The state’s falling tax collections reflect their findings.

According to the latest report from the Commission on Government Forecasting and Accountability, or COGFA, shows Illinois state government’s revenue collections are $1.3 billion down, or almost 6 percent, from this time in 2016. While the state collected $22.1 billion through this time last year, it has only taken in $20.8 billion year-to-date in fiscal year 2017.

 

COGFA: Illinois falling tax revenue

Stagnant personal income and sales tax collections is bad news for Illinoisans. Illinois’ economy isn’t showing the same signs of growth as other parts of the nation. In fact, no metro area in Illinois has entered the expansion phase of the business cycle, according to Moody’s. Illinois is the only state in the region to have that poor distinction.

Even more concerning is the $749 million, or 49 percent, drop in corporate income tax revenues. To make things worse, federal funds from Washington, D.C., also fell $486 million, or almost 23 percent compared to this time last year.

COGFA’s report authors wrote: “[Revenue] weakness is widespread, and resulted in year-over-year losses in key areas such as income taxes and federal sources.” Its previous observations noted that Illinois’ major sources of revenue were “experiencing levels of weakness not seen since the last recession.”

Moody’s goes a step further and declares that “Illinois is one of the Midwest’s weakest links, reflecting both soft job creation and the state’s descent into fiscal quicksand.”

According to the Moody’s study, Illinois “is home to four of the Midwest’s eight metro areas in recession.” Those areas are Bloomington, Carbondale, Peoria and the Quad Cities. The report further notes that economic recoveries in other communities, including Elgin, Danville, Decatur and Kankakee, are “at risk of coming undone.”

illinois metros recession

These struggling communities – and the state’s economy as a whole ­– aren’t helped by the fact that Illinois is losing part of its tax base to other states.
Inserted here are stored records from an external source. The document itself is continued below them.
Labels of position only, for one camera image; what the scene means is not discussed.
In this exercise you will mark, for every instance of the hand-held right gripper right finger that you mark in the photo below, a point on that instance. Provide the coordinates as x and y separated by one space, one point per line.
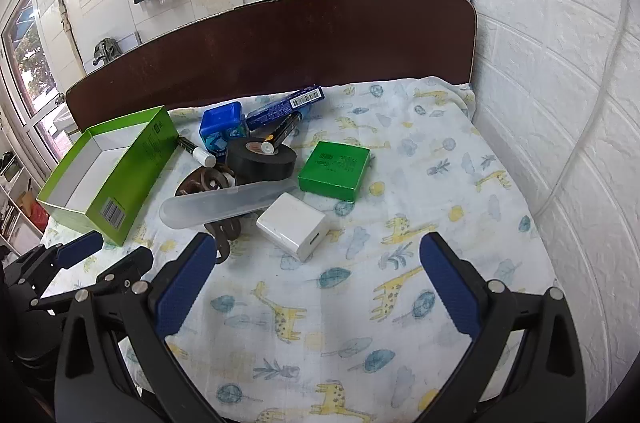
450 290

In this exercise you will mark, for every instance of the black marker with yellow print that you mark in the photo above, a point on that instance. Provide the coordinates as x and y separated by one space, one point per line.
282 130

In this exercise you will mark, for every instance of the blue square plastic box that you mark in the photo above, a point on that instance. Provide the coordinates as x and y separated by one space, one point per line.
220 123

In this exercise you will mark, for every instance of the white storage shelf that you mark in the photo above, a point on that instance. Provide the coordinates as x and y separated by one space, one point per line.
15 208

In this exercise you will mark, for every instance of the white wall pipe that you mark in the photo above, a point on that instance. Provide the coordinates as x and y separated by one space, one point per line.
607 78

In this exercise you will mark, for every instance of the brown wooden comb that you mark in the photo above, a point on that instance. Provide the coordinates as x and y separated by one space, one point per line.
200 180

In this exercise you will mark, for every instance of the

Illinois has lost, on net, more than 1.2 million residents between 2000 and 2015, and those former residents have taken more than $40 billion in taxable income with them. Illinois’ total population has shrunk for three years in a row.

According to a recent poll by the Paul Simon Public Policy Institute, this trend may continue. Of the Illinois registered voters polled, 47 percent said they want to leave Illinois. Respondents cited taxes as the single biggest reason they wanted to leave.

Another poll, commissioned by the Illinois Policy Institute and conducted by Fabrizio, Lee & Associates, found that 60 percent of respondents said state taxes are already too high. A full 70 percent said their property taxes in particular were too high.

And nearly 80 percent of those polled agreed that “Illinois state lawmakers should pass major structural reforms before passing any tax increase” to resolve the state’s budget deficit.

These poll numbers make any state budget negotiation centered around a multibillion-dollar tax hike absurd. A tax increase won’t help to boost the economy or stop Illinoisans from moving. In fact, it would drag down the economy even further and push more taxpayers to move to other states.

Instead of debating how much to tax and the different ways to do it, the General Assembly should focus on policies that reform how it spends money.

A good start is the plan put forth by state Sens. Kyle McCarter, R-Lebanon, and Dan McConchie, R-Hawthorn Woods, called the “Taxpayer Bargain,” which balances the budget without any tax hikes.

McCarter said he refuses to punish taxpayers for what legislatures have done in the past, and instead plans to reward taxpayers with “a balanced budget that provides real-spending reductions.”

Much of the senators’ plan feeds off of the reforms already laid out in the Illinois Policy Institute’s Budget Solutions 2018. The Institute lays the groundwork for real government spending reform through a property tax freeze, while empowering local governments to control their costs. It also spells out true pension reform that protects state employees’ retirements while reducing the cost to taxpayers.

Illinois needs policies that keep its people here and draw residents and businesses in from other states. Tax hikes won’t do that.